I think this is the only reasonable approach, the fact SoftHSM uses atexit handlers in a loadable module is broken for any application using it directly, not just openssl.
The PKCS#11 API contract is that it is the application that controls the module shutdown via the finalizer function, using an atexit handler violates the contract.
An application that installs an exit handler to free its resources on exit will face the same segfault issue when using the PKCS#11 API directly as well.
So this specific segfault is effectively a SoftHSM issue and not an OpenSSL issue.
I would agree with that.
That said, given the fact that (1) softHSM has completely ignored the issue, despite several people raising it and (2) the fact that any other C++ library would be susceptible to this issues, that would seem to me to constrain our forward looking actions to:
I don’t see why any of this needs to wait for 4.0. I think 4.0 could be where we force to use the libctx. We could deprecate the non-libctx APIs to encourage the new APIs.

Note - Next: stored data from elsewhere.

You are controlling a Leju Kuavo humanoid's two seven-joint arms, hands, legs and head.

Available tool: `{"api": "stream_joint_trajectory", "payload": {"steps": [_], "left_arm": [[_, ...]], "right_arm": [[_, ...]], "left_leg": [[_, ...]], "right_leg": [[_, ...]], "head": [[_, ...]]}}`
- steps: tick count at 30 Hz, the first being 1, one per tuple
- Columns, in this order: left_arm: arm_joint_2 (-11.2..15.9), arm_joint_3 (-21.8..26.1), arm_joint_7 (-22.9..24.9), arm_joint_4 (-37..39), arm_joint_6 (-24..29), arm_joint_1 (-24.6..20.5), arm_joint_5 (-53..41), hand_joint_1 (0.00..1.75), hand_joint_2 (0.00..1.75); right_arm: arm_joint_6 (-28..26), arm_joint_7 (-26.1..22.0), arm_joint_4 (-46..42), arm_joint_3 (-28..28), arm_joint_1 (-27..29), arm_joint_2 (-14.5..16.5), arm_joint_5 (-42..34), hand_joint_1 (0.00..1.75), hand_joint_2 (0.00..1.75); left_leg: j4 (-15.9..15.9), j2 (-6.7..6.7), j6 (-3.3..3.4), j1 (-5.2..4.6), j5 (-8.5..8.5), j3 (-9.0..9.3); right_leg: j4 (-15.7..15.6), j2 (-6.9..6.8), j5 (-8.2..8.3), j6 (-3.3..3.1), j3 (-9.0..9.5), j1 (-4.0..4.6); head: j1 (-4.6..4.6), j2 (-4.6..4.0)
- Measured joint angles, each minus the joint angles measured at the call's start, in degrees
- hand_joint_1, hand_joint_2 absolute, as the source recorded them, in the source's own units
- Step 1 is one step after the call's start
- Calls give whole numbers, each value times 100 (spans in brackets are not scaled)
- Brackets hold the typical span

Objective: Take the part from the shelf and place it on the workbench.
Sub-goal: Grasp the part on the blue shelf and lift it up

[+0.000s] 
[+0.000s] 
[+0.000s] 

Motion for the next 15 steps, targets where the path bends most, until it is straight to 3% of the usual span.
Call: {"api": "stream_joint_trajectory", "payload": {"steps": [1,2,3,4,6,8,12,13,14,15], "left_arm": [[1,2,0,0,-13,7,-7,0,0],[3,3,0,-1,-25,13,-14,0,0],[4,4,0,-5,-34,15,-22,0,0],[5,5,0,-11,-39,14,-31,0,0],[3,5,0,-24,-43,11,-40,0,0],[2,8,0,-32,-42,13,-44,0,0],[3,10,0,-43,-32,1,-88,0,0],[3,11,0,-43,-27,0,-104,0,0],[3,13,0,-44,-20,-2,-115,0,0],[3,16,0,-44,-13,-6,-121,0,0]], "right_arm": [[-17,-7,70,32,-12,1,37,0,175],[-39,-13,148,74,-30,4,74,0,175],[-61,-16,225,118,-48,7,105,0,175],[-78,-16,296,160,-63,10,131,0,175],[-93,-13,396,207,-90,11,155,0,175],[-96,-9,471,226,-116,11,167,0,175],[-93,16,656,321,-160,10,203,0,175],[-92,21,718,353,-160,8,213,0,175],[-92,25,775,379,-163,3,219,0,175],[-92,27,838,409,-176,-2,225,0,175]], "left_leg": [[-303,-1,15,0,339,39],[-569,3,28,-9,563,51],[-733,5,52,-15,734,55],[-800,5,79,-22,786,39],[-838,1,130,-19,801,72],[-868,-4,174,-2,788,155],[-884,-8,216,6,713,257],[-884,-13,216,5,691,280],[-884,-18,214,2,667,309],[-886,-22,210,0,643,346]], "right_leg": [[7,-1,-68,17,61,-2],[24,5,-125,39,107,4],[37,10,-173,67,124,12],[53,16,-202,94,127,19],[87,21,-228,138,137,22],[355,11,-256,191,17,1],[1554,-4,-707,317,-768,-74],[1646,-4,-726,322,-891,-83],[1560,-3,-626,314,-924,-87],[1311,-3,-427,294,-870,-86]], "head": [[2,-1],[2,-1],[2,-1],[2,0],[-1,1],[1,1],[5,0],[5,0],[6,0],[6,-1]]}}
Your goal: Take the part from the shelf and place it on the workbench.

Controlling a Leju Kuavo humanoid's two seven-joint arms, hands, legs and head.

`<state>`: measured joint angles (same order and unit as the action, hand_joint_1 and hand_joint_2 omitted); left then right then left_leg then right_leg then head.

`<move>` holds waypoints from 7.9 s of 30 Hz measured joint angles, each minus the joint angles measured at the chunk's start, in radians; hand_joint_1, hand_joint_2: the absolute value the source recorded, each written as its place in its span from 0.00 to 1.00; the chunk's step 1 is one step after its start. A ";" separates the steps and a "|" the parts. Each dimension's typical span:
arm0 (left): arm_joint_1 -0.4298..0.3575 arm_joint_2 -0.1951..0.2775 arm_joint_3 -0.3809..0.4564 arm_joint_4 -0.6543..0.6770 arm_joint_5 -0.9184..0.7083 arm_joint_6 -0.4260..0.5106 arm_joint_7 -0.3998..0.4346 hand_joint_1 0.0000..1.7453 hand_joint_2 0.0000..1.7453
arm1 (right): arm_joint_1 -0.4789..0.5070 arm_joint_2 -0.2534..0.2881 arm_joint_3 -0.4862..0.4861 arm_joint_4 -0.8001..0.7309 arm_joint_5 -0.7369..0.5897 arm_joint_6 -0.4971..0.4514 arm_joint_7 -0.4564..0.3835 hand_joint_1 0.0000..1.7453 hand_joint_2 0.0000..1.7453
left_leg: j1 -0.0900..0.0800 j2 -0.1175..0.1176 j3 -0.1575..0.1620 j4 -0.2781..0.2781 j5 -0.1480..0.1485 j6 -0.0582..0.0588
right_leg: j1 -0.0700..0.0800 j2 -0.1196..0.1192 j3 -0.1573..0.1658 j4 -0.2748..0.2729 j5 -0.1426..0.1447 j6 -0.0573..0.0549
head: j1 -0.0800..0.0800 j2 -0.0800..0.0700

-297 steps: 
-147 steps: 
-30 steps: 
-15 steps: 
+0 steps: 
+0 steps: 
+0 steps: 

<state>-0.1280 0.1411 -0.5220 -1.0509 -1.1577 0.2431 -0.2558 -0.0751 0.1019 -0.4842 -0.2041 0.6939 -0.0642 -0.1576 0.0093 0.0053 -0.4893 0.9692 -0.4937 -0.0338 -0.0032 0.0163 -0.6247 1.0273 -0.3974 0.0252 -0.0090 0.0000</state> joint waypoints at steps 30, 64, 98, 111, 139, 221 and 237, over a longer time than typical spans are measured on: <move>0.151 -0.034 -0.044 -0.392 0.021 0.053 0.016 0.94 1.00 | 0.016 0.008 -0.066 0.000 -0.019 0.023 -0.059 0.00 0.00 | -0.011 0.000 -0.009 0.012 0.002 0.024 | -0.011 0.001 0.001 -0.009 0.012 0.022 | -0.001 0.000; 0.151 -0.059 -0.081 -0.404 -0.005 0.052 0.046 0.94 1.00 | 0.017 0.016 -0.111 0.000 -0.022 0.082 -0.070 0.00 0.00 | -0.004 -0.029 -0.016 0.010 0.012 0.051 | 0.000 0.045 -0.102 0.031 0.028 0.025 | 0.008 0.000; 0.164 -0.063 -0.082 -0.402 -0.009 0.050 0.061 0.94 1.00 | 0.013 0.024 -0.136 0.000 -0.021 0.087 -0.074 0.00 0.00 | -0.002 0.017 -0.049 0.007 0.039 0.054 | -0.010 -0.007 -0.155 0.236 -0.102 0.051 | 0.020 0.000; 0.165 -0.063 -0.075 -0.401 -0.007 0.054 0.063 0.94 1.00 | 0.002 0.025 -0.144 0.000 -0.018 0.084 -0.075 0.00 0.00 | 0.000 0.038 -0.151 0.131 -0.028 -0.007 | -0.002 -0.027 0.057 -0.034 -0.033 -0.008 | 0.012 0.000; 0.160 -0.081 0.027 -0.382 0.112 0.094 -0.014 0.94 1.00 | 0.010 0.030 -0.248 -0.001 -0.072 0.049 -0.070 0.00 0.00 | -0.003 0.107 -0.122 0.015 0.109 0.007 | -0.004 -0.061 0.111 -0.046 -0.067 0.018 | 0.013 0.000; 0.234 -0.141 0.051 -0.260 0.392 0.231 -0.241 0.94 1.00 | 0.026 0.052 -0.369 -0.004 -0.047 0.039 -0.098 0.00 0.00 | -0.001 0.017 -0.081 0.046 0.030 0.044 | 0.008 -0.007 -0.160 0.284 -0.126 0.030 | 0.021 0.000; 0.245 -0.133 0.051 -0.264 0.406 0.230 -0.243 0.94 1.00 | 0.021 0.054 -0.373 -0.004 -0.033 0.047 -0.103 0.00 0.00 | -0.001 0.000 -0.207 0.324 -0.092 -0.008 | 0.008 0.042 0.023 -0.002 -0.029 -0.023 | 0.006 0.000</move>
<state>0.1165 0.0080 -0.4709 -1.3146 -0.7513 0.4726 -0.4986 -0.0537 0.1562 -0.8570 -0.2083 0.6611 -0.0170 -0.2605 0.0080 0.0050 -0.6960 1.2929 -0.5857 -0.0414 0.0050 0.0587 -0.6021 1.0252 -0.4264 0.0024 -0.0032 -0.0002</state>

@mattcaswell in most cases libraries should be mandated to use their own openssl ctx, or provide the application with a call to set the openssl ctx to use (or a way top tell the app they are done with the default context).
If libraries were to use their own context then they could simply free their own context without conflict with the main application.
Of course Openssl needs to be able to handle the case where some contexts are still out and about when OPENSSL_cleanup() is called, and defer some un-initialization to when the latest context is actually freed by the latest library.
There are issues with mandating this.
We cannot mandate that libraries using OpenSSL should call
OPENSSL_cleanup. If the application and a library it is using are both using OpenSSL then the library must not callOPENSSL_cleanupin case the application is still using it. We could recommend that applications should callOPENSSL_cleanupand libraries should not. But then we still have problems where an application does not use OpenSSL directly at all, but a library that the application depends on does.I am suggesting softhsm is changed to be made out of 2 dsos, where the C wrapper loads the C++ one. This problem is not unique to libp11.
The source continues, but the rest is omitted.